Quotes about Violence
The only proper purpose of a government is to protect man's rights, which means: to protect him from physical violence.
— Ayn Rand
If the Tiber rises too high, or the Nile too low, the remedy is always feeding Christians to the lions.
— Tertullian
You can't drive a bayonet through a chap's body in cold blood, he remembered him saying. And you can't go in for an exam. without drinking, said Edward.
— Virginia Woolf
Mr Lorry asks the witness questions: Ever been kicked? Might have been. Frequently? No. Ever kicked down stairs? Decidedly not; once received a kick at the top of a staircase, and fell down stairs of his own accord.
— Charles Dickens
Thus violent deeds live after men upon the earth, and traces of war and bloodshed will survive in mournful shapes long after those who worked the desolation are but atoms of earth themselves.
— Charles Dickens
Ah!" returned the man, with a relish; "he'll be drawn on a hurdle to be half hanged, and then he'll be taken down and sliced before his own face, and then his inside will be taken out and burnt while he looks on, and then his head will be chopped off, and he'll be cut into quarters.

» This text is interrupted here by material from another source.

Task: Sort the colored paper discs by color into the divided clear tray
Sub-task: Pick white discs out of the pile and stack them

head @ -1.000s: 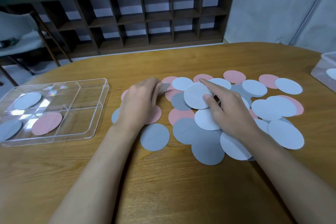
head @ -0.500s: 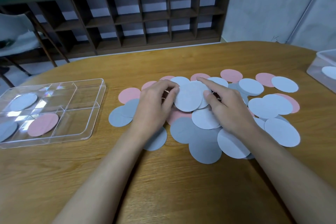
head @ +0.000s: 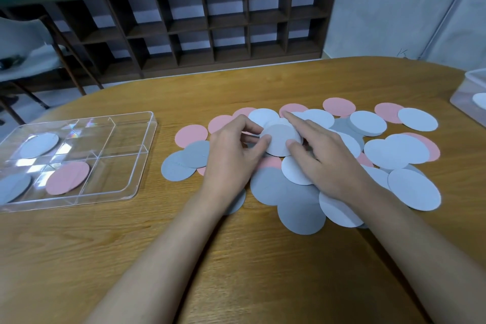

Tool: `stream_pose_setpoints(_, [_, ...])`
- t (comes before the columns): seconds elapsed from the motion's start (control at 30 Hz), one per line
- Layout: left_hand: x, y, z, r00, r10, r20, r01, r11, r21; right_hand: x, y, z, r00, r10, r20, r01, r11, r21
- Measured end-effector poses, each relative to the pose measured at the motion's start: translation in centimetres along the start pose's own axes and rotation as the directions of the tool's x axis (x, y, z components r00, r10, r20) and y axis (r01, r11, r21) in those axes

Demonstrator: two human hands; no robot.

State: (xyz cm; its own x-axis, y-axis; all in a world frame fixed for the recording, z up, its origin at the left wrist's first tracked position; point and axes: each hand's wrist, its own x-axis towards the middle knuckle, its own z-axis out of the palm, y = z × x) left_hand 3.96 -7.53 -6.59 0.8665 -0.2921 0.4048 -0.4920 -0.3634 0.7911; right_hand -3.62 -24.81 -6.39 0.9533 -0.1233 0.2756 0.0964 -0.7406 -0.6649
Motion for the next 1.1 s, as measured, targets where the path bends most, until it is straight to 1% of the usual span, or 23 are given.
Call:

That's the sentence.
— Charles Dickens
In England, there was scarcely an amount of order and protection to justify much national boasting. Daring burglaries by armed men, and highway robberies, took place in the capital itself every night; families were publicly cautioned not to go out
— Charles Dickens
Under the guidance of her Christian pastors, she entertained herself, besides, with such humane achievements as sentencing a youth to have his hands cut off, his tongue torn out with pincers, and his body burned alive, because he had not kneeled down in the rain to do honour to a dirty procession of monks which passed within his view, at a distance of some fifty or sixty yards.
— Charles Dickens
But it's wonderful,' said Mr. Giles, when he had explained, 'what a man will do, when his blood is up. I should have committed murder—I know I should—if we'd caught one of them rascals.
— Charles Dickens
Once out of this court, I'll smash that face of yourn!
— Charles Dickens
Unembellished by any violence of gesticulation, this might have seemed no very high compliment to the lady's charms; but, as Mr. Bumble accompanied the threat with many warlike gestures, she was much touched with this proof of his devotion, and protested, with great admiration, that he was indeed a dove.
— Charles Dickens
War presents itself as necessary for self-protection, when in fact it is necessary for self-identification.